Nothing should appear in the answer except the lines below from the line containing "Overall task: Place" through the line containing "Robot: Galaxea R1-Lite", copied exactly, with pictures left out.

** Opening Provided data block **

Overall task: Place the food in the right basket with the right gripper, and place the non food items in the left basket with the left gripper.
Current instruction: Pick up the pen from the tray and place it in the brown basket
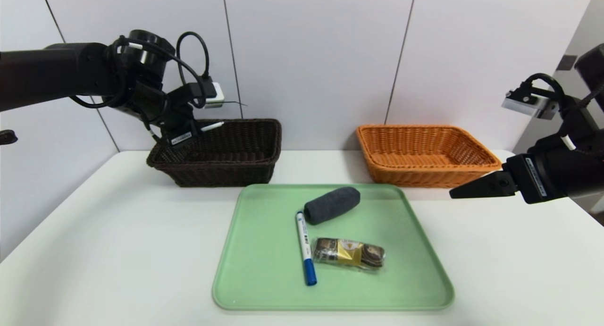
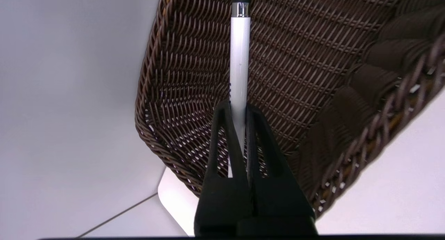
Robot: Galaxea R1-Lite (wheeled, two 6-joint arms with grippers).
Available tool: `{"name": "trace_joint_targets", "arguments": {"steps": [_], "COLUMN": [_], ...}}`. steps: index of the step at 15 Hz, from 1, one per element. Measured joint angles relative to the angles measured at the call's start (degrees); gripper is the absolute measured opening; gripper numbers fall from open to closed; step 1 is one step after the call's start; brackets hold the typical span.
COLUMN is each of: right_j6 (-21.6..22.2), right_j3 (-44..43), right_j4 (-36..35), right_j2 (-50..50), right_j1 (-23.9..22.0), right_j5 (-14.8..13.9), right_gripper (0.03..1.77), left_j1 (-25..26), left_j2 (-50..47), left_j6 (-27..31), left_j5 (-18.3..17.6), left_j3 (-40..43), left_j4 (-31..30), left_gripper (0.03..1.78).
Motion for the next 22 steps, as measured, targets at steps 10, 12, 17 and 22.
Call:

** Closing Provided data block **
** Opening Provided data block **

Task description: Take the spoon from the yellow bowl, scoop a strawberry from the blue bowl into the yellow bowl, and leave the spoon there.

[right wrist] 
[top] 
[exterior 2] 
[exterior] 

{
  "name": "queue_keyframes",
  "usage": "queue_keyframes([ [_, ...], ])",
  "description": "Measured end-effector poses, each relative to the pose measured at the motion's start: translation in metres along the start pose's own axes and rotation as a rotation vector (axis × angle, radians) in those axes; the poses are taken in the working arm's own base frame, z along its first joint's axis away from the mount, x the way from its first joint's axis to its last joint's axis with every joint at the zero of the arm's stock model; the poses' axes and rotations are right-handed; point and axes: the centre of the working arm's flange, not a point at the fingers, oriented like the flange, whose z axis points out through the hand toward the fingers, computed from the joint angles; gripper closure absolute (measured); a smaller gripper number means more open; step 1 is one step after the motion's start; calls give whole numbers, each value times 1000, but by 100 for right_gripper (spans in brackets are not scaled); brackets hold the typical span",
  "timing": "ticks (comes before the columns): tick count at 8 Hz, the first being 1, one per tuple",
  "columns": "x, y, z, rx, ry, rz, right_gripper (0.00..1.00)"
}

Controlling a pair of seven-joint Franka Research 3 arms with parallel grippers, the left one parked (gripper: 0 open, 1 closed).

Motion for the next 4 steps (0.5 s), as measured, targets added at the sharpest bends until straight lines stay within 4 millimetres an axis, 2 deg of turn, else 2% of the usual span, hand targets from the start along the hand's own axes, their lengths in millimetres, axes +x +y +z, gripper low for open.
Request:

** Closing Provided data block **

▸ Solved exercise:
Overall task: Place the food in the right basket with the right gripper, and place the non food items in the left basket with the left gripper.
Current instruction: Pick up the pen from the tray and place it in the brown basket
Robot: Galaxea R1-Lite (wheeled, two 6-joint arms with grippers).

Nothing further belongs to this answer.